Among the antiquities that have been damaged are a 7-meter-wide wall that apparently dates back to Second-Temple times and was likely part of the Temple courts, according to Israeli archaeologists from the nonpartisan Committee Against the Destruction of Antiquities on the Temple Mount.
"This is the first time in the history of archaeological excavation in Israel that we have remains that could have been part of the courts of the Temple itself," Barkai said.
He added that it was unfathomable that Israel's top archaeological body was turning a blind eye to archaeological destruction at Judaism's holiest site. "All civilized people should stand up and protest this barbaric act," he said.
The committee, which plans to appeal to the High Court of Justice next week to stop the dig, noted that the work was also being carried out at night, when proper archaeological inspection was impossible.
Antiquities Authority spokeswoman Dalit Menzin declined comment. Islamic officials have said the trench was necessary to replace decades-old electrical cables, and have denied any antiquities have been damaged.
The Israeli archaeologists said the Antiquities Authority has refused to discuss the issue with them, while both Olmert and Public Security Minister Avi Dichter have turned down requests for a meeting.
The Antiquities Authority's Jerusalem regional archaeologist Jon Seligman was at the site on Thursday, eyewitnesses said.
Seligman has long been accused by members of the committee, which was established seven years ago following massive destruction on the Temple Mount by Islamic officials, of failing to protest the damage done in the late 90s at an underground compound of the Temple Mount known as Solomon's Stables.
Hebrew University archaeologist Dr.
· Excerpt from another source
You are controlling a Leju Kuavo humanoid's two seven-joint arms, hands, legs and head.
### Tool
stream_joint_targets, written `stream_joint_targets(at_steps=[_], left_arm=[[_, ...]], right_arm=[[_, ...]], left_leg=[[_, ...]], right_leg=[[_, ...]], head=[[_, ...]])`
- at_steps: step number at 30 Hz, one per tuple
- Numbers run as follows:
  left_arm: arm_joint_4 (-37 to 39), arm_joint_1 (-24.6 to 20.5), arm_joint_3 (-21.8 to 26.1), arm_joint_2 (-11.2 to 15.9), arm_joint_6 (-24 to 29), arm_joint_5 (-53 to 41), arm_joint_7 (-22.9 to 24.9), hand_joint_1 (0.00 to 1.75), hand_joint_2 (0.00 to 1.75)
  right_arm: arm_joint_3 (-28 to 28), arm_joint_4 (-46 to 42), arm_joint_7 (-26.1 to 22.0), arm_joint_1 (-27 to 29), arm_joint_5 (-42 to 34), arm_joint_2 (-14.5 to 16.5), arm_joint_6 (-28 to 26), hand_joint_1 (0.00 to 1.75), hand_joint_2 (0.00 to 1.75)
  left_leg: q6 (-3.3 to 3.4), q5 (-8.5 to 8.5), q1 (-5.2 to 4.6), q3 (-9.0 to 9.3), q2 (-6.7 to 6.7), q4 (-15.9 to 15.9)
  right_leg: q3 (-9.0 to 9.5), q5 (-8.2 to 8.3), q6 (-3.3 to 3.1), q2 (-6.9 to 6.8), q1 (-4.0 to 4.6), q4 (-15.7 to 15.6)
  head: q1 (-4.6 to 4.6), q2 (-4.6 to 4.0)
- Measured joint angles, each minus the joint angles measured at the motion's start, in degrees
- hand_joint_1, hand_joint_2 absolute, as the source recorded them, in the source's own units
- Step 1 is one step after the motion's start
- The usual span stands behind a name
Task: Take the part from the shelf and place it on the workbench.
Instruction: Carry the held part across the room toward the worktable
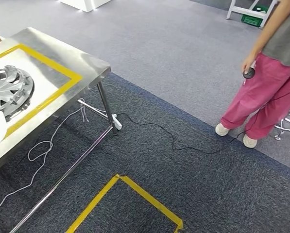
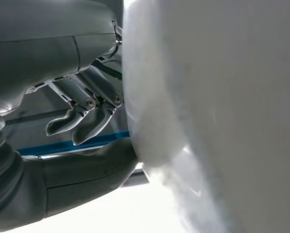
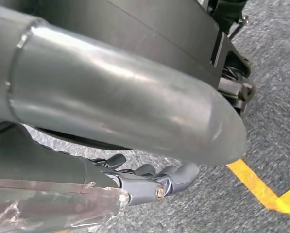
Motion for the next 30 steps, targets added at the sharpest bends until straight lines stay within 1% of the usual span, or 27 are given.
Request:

Eilat Mazar said that the Temple Mount had become "one big construction site," and blasted the government for authorizing "rampant barbarism and vandalism" there.
According to decades-old regulations, Israel maintains overall security control at the site, while the Wakf, or Islamic Trust, is charged with day-to-day administration.
Wakf director Azzam Khatib said that the work followed an electrical shortage in Al-Aksa Mosque, and denied that any antiquities were being damaged.
The Islamic infrastructure work comes just months after an Israeli excavation outside the compound ahead of a now-nixed plan to build a new bridge to the Mughrabi Gate led to low-level Arab violence.